I call Sporty's to order the charts and he's happy to ship to a c/o address at an FBO but I have to twist the guy's arm to get him to ship the current charts now, because they expire very soon and normal policy is to wait and ship the new ones. "But I need this week's charts, because I'm going this week." He finally agrees, cheerily telling me that he will ship the updated ones at the end of the week. "But I won't be there at the end of the week. I'm only going to be there on one day." I don't think I can stop him from shipping the follow up ones, but perhaps if we actually get to West Virginia I can divert them to wherever we actually end up.

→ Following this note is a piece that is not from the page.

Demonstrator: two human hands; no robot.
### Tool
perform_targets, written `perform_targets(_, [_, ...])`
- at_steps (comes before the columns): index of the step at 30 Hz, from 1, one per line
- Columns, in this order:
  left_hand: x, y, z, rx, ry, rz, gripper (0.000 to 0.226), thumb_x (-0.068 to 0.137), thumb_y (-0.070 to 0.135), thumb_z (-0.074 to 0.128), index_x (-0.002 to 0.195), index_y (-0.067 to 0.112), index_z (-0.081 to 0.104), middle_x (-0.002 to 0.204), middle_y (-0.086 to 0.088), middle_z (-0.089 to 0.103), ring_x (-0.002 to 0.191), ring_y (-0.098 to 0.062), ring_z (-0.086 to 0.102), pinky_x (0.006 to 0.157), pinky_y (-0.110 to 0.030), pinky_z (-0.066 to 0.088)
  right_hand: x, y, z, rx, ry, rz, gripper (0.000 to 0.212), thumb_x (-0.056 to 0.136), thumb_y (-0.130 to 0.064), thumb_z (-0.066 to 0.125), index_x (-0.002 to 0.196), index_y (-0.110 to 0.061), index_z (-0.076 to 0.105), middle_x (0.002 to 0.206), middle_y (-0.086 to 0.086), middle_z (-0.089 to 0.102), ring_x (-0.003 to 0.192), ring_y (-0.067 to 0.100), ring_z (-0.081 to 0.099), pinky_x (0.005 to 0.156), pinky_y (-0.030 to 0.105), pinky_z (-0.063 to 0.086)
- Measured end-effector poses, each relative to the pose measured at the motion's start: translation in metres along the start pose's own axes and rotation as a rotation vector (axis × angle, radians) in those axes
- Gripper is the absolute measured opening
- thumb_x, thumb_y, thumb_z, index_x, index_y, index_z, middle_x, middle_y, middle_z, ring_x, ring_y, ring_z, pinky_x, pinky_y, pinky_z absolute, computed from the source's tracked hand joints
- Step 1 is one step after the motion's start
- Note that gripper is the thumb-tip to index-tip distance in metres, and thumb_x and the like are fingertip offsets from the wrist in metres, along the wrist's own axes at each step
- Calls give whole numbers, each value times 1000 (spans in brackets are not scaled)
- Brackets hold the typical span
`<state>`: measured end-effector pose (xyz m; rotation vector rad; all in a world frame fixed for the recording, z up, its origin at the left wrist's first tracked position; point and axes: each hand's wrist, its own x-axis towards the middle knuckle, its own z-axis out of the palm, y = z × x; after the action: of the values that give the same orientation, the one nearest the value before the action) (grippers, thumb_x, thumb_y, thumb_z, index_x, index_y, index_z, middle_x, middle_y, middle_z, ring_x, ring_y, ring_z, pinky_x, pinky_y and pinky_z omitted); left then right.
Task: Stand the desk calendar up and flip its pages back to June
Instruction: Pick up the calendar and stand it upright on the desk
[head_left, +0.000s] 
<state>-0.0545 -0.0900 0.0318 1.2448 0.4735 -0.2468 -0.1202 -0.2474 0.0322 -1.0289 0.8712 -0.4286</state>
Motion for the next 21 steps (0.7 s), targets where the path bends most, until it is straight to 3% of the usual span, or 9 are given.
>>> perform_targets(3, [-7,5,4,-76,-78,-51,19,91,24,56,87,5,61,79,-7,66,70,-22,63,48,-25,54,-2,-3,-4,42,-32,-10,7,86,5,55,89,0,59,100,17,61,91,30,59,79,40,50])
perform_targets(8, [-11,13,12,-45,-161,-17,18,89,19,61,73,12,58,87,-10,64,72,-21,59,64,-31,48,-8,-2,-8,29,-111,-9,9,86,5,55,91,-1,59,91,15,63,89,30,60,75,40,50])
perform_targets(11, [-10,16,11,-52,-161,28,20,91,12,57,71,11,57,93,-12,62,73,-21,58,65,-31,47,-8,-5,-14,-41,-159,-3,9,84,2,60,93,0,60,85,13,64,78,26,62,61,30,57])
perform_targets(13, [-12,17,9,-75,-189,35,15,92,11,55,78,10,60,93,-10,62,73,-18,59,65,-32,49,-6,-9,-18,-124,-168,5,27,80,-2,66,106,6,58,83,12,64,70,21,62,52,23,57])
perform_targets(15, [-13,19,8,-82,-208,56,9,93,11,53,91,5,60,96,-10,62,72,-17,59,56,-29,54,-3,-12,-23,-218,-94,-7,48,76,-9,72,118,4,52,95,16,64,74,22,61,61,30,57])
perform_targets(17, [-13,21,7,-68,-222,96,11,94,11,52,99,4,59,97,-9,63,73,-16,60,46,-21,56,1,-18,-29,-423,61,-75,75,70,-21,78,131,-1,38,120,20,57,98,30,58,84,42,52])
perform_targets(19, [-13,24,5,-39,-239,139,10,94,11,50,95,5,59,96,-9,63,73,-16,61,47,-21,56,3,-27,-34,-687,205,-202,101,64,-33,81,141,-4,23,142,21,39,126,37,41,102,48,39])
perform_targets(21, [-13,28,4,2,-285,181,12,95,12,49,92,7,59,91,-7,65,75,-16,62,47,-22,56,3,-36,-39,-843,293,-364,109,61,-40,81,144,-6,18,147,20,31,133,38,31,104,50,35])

Wouldn't be the first time.
I tire of sitting in the least comfortable hotel chair ever, apparently designed for someone whose curved spine somehow connected to their legs without having an intervening butt. So I put on practically all my clothes, one on top the other like Heidi, and go for a walk to the post office. It's twenty-nine degrees below freezing. As soon as I step outside I feel my nostril hairs freeze inside my nose. It's quite dry here, so I'm not getting frost on my face or eyelashes as I walk along. My eyes tear--that is tears come out, not that they rip--from the cold. As I walk along I reject the idea that my tears would freeze. They are salt water, after all, and I know that the Fahrenheit temperature scale is based on the freezing point of a saturated saline solution, 32 degrees below the pure water freezing point. (It was a good idea, really, because it's easier to get a saturated saline solution than pure water). And it's only minus twenty-nine. You'll immediately spot the error here, but that was my thought process. I only thought about it for an instant. I guess part of my brain was frozen.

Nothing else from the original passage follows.